Problem details:
Nothing outside the range is wanted. Repeat exactly the lines below from the one with "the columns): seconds" through the one with "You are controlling".

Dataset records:
***
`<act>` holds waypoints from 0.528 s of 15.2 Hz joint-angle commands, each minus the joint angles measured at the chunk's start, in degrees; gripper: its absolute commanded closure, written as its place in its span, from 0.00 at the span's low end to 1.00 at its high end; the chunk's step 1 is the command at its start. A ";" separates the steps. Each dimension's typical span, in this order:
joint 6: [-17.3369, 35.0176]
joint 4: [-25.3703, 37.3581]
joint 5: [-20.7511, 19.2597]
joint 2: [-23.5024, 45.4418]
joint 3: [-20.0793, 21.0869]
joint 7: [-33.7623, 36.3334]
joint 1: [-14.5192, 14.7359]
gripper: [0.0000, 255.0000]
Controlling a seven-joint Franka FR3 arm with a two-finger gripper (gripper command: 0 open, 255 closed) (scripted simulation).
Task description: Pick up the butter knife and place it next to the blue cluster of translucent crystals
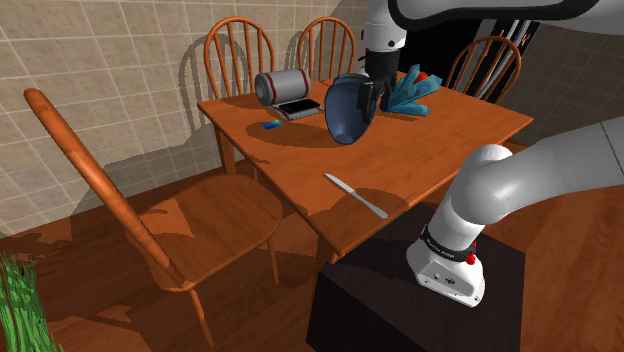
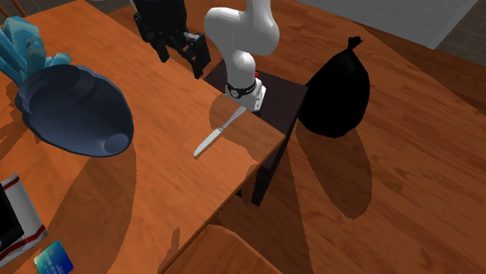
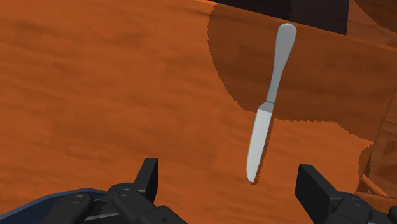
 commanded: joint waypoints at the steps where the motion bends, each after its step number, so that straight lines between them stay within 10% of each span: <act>1: 0.00 0.00 0.00 0.00 0.00 0.00 0.00 0.00; 8: 13.95 -15.86 5.07 -4.94 2.07 5.67 1.12 0.00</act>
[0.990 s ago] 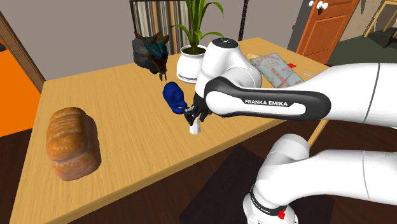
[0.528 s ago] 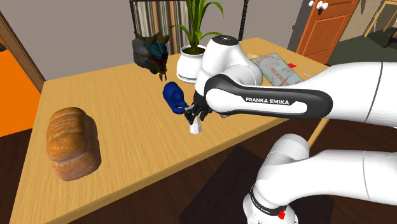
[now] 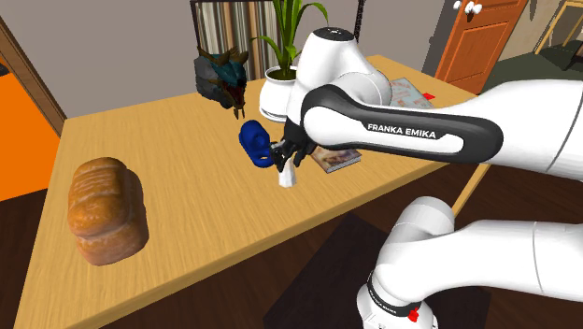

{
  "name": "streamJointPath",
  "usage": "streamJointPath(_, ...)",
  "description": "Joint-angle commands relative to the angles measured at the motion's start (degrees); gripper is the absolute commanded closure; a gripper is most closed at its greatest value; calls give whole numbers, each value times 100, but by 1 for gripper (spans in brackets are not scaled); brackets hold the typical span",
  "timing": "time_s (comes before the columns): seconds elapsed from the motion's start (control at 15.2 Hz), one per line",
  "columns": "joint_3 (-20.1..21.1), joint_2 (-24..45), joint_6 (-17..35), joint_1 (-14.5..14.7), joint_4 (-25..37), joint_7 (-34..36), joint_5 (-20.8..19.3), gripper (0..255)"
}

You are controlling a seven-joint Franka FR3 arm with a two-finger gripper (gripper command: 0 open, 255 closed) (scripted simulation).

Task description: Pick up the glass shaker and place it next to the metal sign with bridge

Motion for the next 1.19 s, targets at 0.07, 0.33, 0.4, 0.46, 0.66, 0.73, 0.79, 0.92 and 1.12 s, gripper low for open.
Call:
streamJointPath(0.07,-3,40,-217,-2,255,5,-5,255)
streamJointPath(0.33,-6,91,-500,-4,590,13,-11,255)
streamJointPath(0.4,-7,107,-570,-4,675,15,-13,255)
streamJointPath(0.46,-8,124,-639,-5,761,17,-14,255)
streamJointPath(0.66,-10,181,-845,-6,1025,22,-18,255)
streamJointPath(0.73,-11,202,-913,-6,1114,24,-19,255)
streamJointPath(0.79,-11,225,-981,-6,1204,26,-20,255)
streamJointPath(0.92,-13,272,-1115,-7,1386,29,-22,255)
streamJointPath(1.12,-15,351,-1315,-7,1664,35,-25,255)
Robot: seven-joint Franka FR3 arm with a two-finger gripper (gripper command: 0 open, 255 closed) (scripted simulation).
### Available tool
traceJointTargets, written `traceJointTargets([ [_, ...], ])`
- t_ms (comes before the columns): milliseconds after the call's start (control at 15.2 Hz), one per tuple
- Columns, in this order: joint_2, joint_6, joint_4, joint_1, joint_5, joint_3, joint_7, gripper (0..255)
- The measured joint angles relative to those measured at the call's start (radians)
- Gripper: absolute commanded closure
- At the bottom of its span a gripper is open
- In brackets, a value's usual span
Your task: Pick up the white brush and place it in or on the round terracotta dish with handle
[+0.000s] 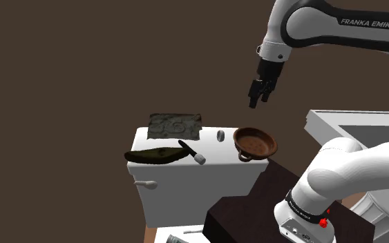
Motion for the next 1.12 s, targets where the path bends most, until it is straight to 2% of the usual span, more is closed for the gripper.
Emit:
traceJointTargets([
  [198, 0.012, 0.030, -0.014, 0.008, 0.017, 0.026, 0.028, 0],
  [462, 0.073, 0.121, -0.031, 0.031, 0.064, 0.105, 0.114, 0],
  [792, 0.178, 0.243, -0.029, 0.055, 0.110, 0.206, 0.226, 0],
  [1122, 0.324, 0.366, 0.012, 0.065, 0.127, 0.307, 0.341, 0],
])
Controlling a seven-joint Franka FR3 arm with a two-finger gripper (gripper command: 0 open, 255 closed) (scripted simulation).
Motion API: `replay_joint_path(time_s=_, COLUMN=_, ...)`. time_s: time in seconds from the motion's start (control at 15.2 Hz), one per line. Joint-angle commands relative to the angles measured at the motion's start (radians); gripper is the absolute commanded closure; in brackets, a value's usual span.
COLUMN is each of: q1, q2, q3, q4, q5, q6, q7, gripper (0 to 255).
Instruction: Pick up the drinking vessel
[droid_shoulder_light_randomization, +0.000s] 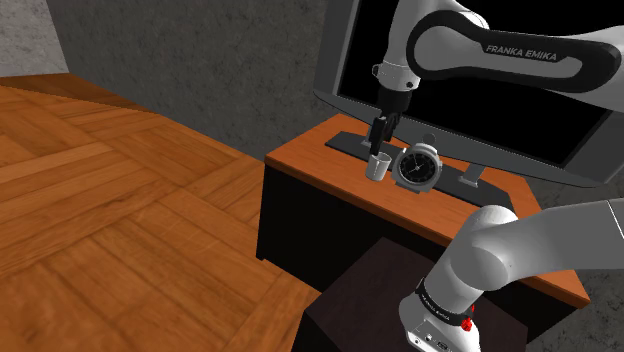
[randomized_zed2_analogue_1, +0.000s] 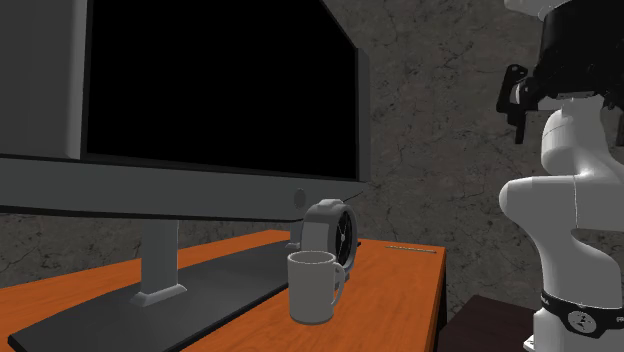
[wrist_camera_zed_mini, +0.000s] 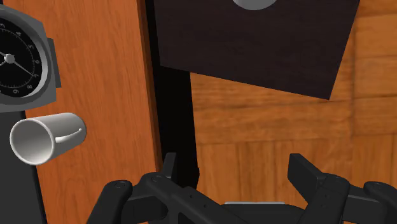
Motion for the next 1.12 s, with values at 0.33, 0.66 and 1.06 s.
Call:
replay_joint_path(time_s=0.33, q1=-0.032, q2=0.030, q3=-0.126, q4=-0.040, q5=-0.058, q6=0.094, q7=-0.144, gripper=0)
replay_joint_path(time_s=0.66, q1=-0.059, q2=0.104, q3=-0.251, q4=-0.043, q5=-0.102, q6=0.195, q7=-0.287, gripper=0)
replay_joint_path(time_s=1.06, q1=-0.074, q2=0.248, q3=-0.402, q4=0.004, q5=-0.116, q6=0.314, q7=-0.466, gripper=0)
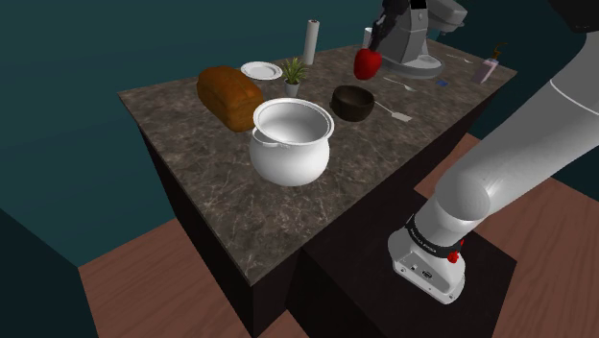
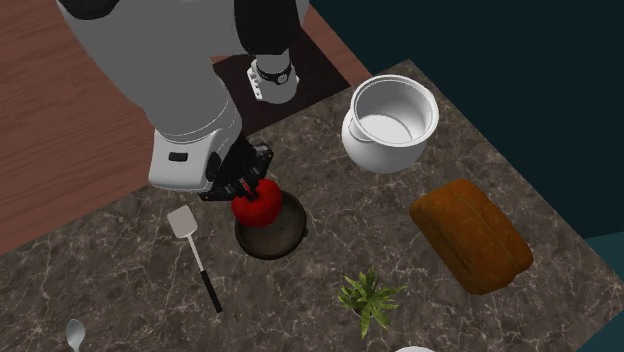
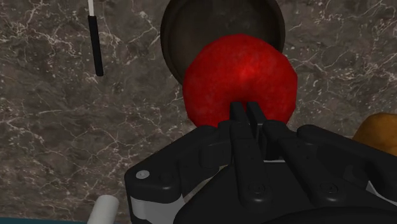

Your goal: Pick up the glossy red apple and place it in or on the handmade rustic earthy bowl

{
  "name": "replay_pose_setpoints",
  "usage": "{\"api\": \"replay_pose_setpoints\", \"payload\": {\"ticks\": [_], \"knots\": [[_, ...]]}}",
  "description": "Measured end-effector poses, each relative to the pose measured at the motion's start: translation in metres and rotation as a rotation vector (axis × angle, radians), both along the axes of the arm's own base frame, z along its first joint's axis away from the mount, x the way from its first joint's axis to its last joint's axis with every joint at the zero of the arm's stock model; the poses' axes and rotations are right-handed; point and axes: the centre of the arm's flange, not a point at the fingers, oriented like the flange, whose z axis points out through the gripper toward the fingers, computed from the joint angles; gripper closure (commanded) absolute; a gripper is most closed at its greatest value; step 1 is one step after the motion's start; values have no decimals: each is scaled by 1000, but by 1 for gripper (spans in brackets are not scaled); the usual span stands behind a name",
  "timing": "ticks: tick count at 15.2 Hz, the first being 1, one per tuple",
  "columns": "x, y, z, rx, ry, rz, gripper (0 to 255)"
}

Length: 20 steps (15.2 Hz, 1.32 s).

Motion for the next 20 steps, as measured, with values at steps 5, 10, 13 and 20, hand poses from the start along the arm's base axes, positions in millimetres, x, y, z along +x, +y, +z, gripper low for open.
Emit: {"api": "replay_pose_setpoints", "payload": {"ticks": [5,10,13,20], "knots": [[-1,0,-27,0,0,0,255],[-1,0,-53,0,0,0,255],[-1,1,-67,0,0,0,255],[-1,1,-71,0,0,0,0]]}}
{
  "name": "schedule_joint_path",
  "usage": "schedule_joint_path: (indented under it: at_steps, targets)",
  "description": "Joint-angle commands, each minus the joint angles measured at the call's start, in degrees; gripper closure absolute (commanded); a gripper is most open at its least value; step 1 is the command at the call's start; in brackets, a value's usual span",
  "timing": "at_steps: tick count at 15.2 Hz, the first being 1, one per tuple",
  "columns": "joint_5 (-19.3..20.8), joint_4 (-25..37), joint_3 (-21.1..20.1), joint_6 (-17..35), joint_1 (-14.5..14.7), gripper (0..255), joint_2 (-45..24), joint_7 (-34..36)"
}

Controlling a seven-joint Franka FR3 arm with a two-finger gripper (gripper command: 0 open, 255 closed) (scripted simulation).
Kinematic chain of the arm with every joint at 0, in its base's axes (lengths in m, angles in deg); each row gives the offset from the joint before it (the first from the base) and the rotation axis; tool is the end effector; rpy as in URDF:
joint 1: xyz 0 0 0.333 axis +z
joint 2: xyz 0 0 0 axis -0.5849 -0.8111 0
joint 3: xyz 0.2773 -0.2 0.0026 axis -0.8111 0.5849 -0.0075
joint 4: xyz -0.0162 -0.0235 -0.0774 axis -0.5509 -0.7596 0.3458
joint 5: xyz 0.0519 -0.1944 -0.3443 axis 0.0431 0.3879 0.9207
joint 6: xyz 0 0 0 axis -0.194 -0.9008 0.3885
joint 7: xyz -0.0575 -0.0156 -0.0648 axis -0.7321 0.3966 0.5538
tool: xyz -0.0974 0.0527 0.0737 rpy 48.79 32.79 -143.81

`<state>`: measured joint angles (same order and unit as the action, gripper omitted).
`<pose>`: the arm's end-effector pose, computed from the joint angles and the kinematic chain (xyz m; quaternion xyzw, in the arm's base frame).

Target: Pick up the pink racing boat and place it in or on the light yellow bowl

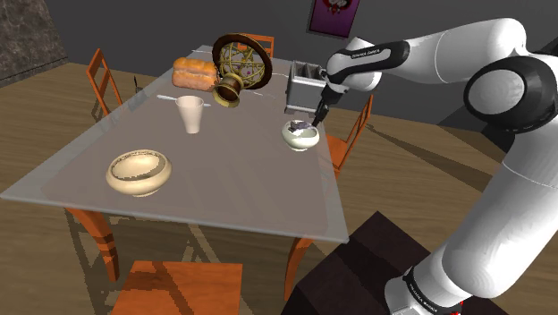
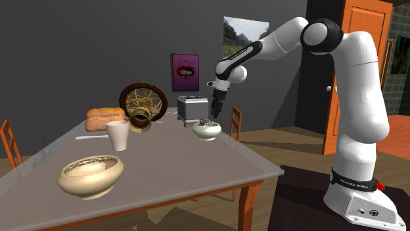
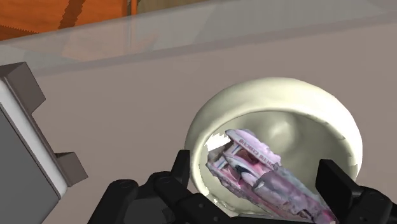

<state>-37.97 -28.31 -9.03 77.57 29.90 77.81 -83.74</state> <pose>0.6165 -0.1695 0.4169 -0.9419 -0.3121 -0.1221 0.0212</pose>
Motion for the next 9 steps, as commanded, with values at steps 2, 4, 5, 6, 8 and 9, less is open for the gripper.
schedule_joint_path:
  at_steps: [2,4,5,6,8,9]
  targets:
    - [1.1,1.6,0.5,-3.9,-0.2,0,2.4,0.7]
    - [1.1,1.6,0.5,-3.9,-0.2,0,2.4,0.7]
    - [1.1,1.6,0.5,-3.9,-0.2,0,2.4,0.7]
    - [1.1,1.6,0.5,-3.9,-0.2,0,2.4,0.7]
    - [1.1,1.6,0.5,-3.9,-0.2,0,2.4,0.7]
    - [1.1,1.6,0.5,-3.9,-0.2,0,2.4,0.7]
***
Reply:
  "timing": "time_s (comes before the columns): seconds elapsed from the motion's start (control at 15.2 Hz), one per line",
  "columns": "joint_3 (-20.1..21.1), joint_2 (-24..45), joint_6 (-17..35), joint_1 (-14.5..14.7), joint_4 (-25..37), joint_7 (-34..36), joint_5 (-20.8..19.3), gripper (0..255)"
}

You are controlling a seven-joint Franka FR3 arm with a two-finger gripper (gripper command: 0 open, 255 closed) (scripted simulation).

No more is needed to finish this exercise.